Социальный режим оскорбительного неравенства, политическая система, опиравшаяся на страх и подозрение в течение двух столетий, пристрастное правосудие, отличавшееся абсурдной и все возрастающей жестокостью[250]
, — достаточные причины для глубокого разочарования, даже при всей действенности этой системы. Однако в свои последние годы она функционировала с перебоями и от краха перешла к капитуляции. Мирской престиж Рима, как бы велик он еще ни оставался[251], больше не мог скрывать этого бессилия. Теперь уже нельзя было удовлетвориться поиском козла отпущения, вроде Стилихона или Аэция. Во многих провинциях, помимо традиционных взглядов на римское единство, зародилась мысль о том, что полагаться стоит только на самих себя. Предвестники этих регионалистских реакций, нормальных в случае глубокого кризиса, можно было наблюдать еще в III в., во времена Тетрика[252] и Зенобии[253]. В V в. они были различимы в менее приметных формах, которые почти не привлекли внимания историографов.В Африке, Галлии и Британии они были наиболее ощутимы. Там в зависимости от социального уровня они облекались в несколько разных форм. На вершине — аристократия, которая замыкается на своей малой родине или ставит привязанность к региону выше верноподданических чувств по отношению к Риму. Этот феномен имеет свои эмоциональные и литературные аспекты, которые известны лучше, а также институциональные (только итальянцы продолжают заседать в римском Сенате, а сенаторская карьера уже не перемещает молодых аристократов из конца в конец средиземноморского мира) и политические стороны.
Муниципальная аристократия оставалась более восприимчивой к центробежным тенденциям, чем сенаторы, завоевание Рима ее не занимало, и интересы ее оставались чисто локальными. Это была питательная среда для армо-риканского и британского движения, природу и связи которого хорошо разглядел греческий историк Зосим: «Вся Арморика и другие провинции Галлии, подражая британцам, отвергают римские власти». Она часто прислушивалась к голосу честолюбивых туземных вождей — мавров или бриттов, — которые предлагали ей свою руку. Прозябание мало пугало ее, лишь бы это было подальше от налогов.
В не полностью управляемых и оккупированных областях — например, на возвышенных алжирских плато или на западе Британии — появились племенные вожди, готовые выступить против власти Империи. Некоторые были настоящими сепаратистами, вроде мавра Гилдона в Африке в 396–398 гг. Большинство же, меньшего калибра, стремилось лишь к тому, чтобы получить или узурпировать власть по римскому образцу, начиная с rex gentium Maurorum et Romanorum (правителя родов мавров и римлян) в Мавритании и заканчивая галлом, который заносчиво присвоил титул protector (защитник)[254]

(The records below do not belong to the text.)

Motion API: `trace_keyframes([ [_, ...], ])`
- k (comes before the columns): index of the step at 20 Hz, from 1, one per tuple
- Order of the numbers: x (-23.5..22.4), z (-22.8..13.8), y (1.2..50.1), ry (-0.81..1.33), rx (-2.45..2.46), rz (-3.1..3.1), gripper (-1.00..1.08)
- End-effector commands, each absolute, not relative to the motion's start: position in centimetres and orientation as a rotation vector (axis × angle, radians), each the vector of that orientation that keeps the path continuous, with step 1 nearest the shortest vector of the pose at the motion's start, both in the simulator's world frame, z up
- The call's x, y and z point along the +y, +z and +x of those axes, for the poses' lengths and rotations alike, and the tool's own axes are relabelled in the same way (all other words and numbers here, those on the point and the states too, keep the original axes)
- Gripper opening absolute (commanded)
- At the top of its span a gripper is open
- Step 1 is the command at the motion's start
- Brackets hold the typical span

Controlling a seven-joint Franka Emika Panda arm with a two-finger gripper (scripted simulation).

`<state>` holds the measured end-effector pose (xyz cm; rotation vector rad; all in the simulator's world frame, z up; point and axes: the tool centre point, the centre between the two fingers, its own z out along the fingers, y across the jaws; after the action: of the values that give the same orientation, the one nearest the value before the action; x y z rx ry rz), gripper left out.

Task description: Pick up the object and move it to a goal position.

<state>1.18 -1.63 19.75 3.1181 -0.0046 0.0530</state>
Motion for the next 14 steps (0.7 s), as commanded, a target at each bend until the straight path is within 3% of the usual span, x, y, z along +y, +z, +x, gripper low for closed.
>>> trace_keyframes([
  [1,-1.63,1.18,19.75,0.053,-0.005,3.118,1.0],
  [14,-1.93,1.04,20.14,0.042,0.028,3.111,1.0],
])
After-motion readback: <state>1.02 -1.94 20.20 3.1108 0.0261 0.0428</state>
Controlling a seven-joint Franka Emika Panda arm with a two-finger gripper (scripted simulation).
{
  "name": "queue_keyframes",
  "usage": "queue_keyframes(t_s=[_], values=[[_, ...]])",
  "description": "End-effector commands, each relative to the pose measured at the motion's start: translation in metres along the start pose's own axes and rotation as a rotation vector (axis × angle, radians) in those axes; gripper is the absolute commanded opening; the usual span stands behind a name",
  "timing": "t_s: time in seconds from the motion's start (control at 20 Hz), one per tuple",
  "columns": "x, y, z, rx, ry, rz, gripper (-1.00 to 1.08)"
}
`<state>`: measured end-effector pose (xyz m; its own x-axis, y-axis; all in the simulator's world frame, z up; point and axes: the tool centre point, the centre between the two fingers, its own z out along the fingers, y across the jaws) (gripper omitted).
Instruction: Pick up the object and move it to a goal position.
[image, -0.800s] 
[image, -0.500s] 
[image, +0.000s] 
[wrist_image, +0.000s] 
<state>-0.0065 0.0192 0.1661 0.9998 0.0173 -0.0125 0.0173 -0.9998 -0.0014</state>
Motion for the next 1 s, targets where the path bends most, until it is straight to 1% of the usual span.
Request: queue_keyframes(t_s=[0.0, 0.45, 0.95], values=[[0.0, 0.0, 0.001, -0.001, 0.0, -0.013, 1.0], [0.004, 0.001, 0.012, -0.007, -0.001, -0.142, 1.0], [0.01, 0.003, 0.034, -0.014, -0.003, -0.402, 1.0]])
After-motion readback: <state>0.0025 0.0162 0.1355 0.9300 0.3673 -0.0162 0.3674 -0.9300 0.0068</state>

.В целом эти центробежные движения были скорее консервативными, чем революционными. Речь шла о «самосохранении» в широком смысле слова, о противодействии крушению и бессилию власти, а не о настоящем сепаратизме. Они не были порождены «нацией» мавров или «нацией» армориканцев. Долговременная кристаллизация осуществлялась только в рамках варварских королевств, а не городов или автономных племен.
В конце концов, самым разрушительным и, ненамеренно, самым революционным из всех начинаний V и VI вв. стала реконкиста Юстиниана. Только она вылилась в подлинные социальные коловращения, разрушение Рима и исчезновение сенаторского класса в большей части Италии. Таково было следствие упорства византийских армий, всегда недостаточно многочисленных для настоящей победы, проведших в боевых действиях двадцать лет. То, что пощадила стратегия военачальников Юстиниана, пало жертвой отчаянного сопротивления готов[255]
. В Африке итог был менее бедственным. Однако, несмотря на энергичные усилия, например, Соломона, византийские наместники не смогли помешать ситуации ухудшаться в том же темпе, что и при вандалах, если не быстрее под напором берберских кочевников.Помимо текстов, следовало бы начать, в узких региональных рамках, целое исследование о возможных разрушительных факторах, явных симптомах обнищания и первых признаках восстановления безопасности.
А. Оден, например, убедительно показал, что перемещение античного поселения Lugdunum (Лиона) с возвышенности Фурвьер на берега Соны было вызвано не вмешательством варваров, а нестабильностью, связанной с появлением багаудов, которые повреждали акведуки, инициировавших антиобщественное поведение очистителей сточных канав (бедствие, знакомое нашим городам!), и сделали невозможным водоснабжение кварталов, находящихся на возвышенности[256]
. Спуск Рима с Семи холмов к берегам Тибра и Марсову полю также был связан с разрушением акведуков во время готских войн. Напротив, каким замечательным признаком возвращения порядка стало восстановление арен в Париже и Суассоне сыновьями Хлодвига или амфитеатра в Павии Аталарихом[257]!